• Your goal:
Search the records for the string "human" and report how many lines contain it, with nothing else.
========================================================================
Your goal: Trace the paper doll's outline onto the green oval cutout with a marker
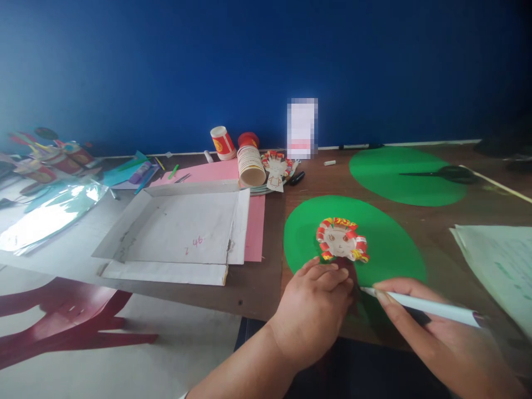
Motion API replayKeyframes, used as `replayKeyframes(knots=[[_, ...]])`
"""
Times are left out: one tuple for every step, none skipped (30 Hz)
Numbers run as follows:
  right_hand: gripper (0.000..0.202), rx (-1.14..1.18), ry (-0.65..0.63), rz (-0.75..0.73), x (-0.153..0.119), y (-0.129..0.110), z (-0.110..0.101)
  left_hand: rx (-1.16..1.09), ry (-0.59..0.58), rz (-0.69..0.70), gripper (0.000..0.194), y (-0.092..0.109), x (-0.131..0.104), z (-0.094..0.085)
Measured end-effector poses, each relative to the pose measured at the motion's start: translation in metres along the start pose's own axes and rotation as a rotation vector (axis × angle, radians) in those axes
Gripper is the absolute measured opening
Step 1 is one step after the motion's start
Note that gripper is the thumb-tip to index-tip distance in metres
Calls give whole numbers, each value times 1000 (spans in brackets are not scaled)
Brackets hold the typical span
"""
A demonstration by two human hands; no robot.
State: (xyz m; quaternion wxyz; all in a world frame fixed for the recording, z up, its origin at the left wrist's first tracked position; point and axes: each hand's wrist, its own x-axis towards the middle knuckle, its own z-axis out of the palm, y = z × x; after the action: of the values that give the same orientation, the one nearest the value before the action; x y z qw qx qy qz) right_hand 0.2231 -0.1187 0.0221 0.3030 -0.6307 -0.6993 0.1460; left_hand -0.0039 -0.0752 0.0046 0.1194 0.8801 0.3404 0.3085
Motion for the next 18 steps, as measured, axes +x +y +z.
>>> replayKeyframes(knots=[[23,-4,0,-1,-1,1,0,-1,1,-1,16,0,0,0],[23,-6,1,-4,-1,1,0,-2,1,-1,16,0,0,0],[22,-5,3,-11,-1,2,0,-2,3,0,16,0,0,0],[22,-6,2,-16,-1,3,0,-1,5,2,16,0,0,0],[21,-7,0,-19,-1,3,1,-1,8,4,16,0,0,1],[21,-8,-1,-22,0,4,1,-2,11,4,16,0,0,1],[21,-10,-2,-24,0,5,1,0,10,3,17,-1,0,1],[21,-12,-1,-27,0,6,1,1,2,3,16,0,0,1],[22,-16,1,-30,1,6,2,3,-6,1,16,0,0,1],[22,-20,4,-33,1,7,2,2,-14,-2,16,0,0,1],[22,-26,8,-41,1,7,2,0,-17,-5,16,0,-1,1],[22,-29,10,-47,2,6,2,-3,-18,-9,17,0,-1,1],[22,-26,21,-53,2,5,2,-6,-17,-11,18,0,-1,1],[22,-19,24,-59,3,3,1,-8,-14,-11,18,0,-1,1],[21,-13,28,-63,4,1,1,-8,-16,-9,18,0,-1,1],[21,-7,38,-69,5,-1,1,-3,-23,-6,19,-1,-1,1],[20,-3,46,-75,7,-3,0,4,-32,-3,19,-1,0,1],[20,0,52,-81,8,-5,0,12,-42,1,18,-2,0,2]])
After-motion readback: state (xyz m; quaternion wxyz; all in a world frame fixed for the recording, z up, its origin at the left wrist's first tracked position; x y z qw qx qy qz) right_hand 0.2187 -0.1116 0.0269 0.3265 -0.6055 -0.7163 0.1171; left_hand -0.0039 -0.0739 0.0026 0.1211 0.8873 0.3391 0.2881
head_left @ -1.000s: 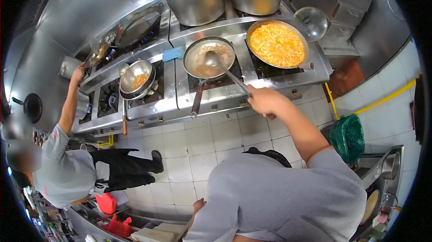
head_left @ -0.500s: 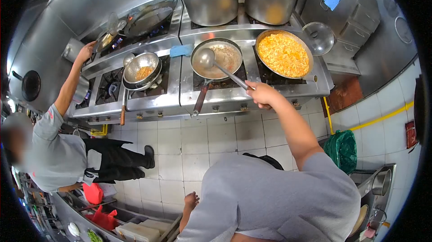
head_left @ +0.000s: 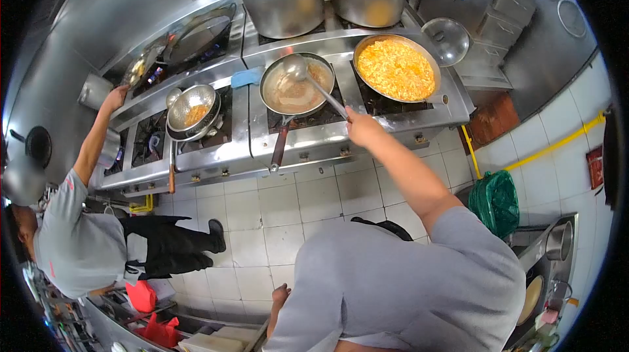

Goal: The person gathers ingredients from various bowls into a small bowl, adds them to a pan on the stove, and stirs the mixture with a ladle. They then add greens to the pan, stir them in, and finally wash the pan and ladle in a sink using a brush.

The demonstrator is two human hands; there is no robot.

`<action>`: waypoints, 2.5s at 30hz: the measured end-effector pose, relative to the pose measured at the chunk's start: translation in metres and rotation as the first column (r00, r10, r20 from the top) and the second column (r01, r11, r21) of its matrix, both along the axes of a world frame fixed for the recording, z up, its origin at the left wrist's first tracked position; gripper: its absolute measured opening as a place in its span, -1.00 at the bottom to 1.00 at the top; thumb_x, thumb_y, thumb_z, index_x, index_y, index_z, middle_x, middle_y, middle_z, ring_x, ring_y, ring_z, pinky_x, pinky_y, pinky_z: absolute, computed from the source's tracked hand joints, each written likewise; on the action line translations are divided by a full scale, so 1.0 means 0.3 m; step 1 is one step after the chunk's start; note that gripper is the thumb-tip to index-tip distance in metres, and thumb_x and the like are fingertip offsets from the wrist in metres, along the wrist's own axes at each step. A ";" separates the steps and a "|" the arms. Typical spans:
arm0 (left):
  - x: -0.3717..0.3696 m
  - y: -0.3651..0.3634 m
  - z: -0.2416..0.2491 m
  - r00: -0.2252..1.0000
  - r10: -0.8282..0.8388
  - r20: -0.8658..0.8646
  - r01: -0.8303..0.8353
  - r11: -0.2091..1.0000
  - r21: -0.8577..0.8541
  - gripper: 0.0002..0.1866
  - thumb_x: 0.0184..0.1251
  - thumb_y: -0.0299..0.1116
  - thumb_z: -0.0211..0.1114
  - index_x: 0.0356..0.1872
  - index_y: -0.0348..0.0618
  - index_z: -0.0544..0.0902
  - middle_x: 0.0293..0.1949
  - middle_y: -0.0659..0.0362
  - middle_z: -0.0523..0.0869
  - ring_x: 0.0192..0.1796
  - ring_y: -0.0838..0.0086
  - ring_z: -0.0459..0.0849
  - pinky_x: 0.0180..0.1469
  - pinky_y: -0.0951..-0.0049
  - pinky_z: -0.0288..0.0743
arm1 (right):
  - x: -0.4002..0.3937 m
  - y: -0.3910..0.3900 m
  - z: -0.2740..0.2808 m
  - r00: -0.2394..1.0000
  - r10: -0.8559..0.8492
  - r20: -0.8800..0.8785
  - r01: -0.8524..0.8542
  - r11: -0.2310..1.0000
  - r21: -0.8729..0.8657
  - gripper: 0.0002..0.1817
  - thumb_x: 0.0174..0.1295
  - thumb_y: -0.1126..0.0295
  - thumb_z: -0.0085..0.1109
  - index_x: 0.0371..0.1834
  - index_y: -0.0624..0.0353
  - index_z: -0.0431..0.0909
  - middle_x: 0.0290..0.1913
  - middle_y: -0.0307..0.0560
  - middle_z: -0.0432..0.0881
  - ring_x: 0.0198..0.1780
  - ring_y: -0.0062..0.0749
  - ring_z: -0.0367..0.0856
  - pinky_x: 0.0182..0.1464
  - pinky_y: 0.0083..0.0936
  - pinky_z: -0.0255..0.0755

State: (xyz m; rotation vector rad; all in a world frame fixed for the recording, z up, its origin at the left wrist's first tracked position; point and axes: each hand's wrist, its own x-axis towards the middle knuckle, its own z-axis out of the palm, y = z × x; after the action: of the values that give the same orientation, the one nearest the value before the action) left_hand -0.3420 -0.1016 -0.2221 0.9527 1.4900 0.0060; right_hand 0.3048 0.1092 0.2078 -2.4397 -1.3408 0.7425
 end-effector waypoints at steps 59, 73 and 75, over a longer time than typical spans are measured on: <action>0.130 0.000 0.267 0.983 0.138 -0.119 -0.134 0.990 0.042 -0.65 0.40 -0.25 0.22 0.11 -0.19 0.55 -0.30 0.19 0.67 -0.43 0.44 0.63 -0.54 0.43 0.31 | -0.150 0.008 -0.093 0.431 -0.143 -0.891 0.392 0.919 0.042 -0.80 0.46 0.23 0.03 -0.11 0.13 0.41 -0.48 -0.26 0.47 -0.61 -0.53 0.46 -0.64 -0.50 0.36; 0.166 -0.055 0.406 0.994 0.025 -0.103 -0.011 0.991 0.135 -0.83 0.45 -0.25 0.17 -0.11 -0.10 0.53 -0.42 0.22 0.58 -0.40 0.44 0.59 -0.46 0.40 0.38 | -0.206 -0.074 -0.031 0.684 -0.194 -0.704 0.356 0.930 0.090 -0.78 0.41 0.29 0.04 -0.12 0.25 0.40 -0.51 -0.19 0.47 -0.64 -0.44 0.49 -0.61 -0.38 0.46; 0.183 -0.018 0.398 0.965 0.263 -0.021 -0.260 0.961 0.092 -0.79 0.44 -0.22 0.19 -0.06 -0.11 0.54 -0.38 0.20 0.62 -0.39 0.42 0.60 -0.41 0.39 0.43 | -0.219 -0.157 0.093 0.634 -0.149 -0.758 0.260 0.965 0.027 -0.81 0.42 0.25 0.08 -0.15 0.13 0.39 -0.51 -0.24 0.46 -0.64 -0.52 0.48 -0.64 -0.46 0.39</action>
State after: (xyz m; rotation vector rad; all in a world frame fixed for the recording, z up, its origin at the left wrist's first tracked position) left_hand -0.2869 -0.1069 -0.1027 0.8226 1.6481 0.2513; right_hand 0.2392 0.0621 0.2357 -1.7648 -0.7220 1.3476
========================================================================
• Task output:
2